TASK REQUIREMENTS:
Lift out, unaltered, the lines of the material below between the line holding "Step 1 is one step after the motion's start" and the line holding "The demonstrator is", counting both.

MATERIAL FOR THIS EXERCISE:
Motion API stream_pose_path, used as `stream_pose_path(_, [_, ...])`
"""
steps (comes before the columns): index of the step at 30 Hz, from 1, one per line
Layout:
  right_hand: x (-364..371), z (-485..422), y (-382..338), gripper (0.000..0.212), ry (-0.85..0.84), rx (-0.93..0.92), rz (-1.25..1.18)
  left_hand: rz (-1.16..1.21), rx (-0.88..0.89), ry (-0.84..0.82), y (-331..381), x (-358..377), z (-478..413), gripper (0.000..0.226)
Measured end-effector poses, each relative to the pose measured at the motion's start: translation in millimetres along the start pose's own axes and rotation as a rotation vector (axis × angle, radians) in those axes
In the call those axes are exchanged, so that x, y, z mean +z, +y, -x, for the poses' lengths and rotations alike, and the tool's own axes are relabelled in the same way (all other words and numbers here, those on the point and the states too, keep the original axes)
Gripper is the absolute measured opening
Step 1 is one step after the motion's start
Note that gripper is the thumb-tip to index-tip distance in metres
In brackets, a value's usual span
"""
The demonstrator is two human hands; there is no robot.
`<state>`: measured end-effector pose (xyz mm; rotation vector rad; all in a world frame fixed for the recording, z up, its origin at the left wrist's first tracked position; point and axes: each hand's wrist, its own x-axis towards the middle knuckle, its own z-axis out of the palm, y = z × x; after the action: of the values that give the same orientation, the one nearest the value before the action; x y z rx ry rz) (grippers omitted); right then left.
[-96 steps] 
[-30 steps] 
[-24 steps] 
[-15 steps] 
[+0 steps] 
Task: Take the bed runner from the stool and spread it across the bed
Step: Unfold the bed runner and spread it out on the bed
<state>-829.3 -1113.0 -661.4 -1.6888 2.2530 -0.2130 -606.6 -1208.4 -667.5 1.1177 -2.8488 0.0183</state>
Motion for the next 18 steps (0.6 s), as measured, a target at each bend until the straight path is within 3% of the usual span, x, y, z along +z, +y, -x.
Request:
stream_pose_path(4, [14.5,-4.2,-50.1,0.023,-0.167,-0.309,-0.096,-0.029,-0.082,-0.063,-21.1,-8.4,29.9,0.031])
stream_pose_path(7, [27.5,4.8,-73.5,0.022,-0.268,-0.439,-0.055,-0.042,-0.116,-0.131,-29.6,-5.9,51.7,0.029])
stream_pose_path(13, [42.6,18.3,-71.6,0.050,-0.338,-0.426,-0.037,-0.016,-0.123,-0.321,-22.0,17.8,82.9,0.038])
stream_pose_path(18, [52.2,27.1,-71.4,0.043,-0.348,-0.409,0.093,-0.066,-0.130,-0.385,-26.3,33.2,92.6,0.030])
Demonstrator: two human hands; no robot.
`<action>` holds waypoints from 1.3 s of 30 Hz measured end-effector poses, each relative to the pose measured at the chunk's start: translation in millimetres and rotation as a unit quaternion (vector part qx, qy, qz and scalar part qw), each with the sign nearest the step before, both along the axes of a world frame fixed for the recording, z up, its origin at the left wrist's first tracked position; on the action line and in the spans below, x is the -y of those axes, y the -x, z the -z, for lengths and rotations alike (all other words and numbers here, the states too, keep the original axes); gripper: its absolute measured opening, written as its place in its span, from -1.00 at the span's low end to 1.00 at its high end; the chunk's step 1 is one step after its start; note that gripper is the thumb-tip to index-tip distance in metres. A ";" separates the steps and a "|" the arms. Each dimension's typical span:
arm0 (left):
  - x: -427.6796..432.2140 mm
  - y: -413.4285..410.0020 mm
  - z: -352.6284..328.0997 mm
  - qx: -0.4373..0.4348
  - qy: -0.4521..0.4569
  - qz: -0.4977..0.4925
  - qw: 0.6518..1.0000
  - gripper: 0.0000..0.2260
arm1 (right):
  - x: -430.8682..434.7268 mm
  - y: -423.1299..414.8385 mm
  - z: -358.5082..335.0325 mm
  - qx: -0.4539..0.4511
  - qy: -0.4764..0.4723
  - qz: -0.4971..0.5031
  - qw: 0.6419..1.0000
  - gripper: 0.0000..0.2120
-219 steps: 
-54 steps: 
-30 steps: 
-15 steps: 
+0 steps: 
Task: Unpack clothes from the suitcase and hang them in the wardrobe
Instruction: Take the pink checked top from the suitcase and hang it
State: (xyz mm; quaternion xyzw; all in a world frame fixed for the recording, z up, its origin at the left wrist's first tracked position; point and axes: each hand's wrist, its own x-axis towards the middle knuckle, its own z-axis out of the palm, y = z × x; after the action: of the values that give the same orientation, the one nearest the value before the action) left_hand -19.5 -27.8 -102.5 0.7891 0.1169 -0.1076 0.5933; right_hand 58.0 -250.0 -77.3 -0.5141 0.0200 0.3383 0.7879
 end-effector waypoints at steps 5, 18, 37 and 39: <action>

SOLUTION FOR THIS PROBLEM:
Step 1 is one step after the motion's start
Note that gripper is the thumb-tip to index-tip distance in metres
In brackets, a value's usual span
"""
The demonstrator is two human hands; there is no robot.

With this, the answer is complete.